Abro a janela que nunca fechei, abro-a em desacordo com o vento, em concordância com alguma aragem que resta no coração. A palidez do lá fora me tonteia; pássaros emudecidos alinham-se em entibiamento num voo sem sentido. Tudo que escrevo é uma trilha de fumaça riscando o espaço para dessentir a angústia; descreio-me cotidianamente, minhas sombras aniquilam o que eu poderia ser, sensações de lembranças embotadas acendem um pavio frouxo a “um quase lá”, a um quase qualquer coisa, a uma estória sussurrada por uma língua acéfala.
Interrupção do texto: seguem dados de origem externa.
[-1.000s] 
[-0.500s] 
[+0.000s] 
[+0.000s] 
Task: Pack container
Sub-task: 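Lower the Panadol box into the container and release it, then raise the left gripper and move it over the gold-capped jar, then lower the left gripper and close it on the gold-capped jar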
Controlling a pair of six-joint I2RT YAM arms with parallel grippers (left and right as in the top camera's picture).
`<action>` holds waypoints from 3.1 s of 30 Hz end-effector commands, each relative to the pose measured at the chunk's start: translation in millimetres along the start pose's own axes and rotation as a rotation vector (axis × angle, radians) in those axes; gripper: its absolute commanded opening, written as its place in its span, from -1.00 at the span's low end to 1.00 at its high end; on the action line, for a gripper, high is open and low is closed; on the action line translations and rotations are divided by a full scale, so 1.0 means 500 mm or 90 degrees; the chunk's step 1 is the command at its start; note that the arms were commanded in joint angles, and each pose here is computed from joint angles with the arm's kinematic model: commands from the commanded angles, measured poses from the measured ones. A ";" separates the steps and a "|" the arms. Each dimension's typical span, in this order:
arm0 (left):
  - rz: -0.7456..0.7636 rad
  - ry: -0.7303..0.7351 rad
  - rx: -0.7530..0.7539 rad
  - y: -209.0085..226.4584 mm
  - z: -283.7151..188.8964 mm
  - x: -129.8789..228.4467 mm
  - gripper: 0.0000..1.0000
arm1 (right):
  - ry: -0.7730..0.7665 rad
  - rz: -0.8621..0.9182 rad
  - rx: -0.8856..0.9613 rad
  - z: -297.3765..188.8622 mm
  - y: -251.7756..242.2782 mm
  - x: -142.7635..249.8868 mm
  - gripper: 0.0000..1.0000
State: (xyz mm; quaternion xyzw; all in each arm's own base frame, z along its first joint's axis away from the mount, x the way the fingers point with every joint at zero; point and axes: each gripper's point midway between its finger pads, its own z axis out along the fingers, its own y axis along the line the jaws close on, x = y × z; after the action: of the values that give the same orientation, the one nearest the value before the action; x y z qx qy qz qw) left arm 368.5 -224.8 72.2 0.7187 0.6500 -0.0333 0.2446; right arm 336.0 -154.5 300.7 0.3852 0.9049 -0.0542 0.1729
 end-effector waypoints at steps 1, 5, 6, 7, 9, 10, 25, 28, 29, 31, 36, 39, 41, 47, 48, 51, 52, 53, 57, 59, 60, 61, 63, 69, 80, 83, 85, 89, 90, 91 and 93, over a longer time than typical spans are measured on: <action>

Escondo-me de o que quer que exista, saio de mim para lugar nenhum, para uma neutralização... como há de ser isso? A não existência me é inimaginável...
A extensa linha de fumaça é um espelho catártico para o qual não olho; imagens instantâneas de uma realidade que me atinge pelas costas, passagem de uma chuva franzina que não passa. (... húmus, humanus, exumar). Penso em sentir a vida, sinto que pensar em senti-la é negá-la claustrofobicamente. “Universo regido pelo eu somático, como não ser cego o suficiente para crer no que não apreendo, como colher o que plantei quando eu não me colhia? como, na estiagem dos sonhos, minhas sementes cobiçaram terras quando abismos corriam sob os meus pés?
O estar seria diferente se eu tivesse amado sopro que me negava o lá fora, creio que a sabedoria dos ventos era o mais puro que me havia. Ao longe, com os olhos esgotados de brumas, avisto um pássaro rastejando acordes melancólicos, sustenidos fúnebres colhidos próximo à Fronteira.